What you will do -> State only how many lines below include the word "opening".
□ □ □ □ □ □ □
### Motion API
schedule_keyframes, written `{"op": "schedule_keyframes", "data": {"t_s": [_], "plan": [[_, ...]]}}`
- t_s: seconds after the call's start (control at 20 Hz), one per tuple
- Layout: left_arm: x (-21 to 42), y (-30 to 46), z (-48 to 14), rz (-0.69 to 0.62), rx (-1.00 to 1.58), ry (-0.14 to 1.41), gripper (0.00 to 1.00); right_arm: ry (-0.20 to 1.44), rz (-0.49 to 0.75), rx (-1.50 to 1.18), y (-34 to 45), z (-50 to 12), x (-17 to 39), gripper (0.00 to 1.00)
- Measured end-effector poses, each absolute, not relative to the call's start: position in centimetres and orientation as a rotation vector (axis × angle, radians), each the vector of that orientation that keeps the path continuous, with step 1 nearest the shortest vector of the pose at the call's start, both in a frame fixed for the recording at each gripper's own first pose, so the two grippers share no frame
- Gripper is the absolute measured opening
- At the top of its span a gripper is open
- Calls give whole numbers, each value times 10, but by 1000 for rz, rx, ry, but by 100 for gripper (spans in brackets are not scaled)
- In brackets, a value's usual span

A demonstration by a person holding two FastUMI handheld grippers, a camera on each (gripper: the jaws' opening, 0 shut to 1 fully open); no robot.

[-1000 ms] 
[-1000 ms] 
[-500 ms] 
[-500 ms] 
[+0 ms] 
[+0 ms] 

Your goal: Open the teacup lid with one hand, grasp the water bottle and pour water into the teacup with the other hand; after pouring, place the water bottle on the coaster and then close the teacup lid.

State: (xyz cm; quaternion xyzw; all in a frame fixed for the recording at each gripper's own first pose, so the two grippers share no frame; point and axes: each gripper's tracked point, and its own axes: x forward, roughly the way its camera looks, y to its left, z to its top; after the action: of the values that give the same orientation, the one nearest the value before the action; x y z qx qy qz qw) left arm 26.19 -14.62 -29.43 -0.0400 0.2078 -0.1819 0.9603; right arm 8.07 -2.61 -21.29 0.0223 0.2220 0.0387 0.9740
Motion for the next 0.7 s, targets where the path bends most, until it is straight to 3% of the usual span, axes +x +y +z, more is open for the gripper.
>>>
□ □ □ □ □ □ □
Result of this task -> 2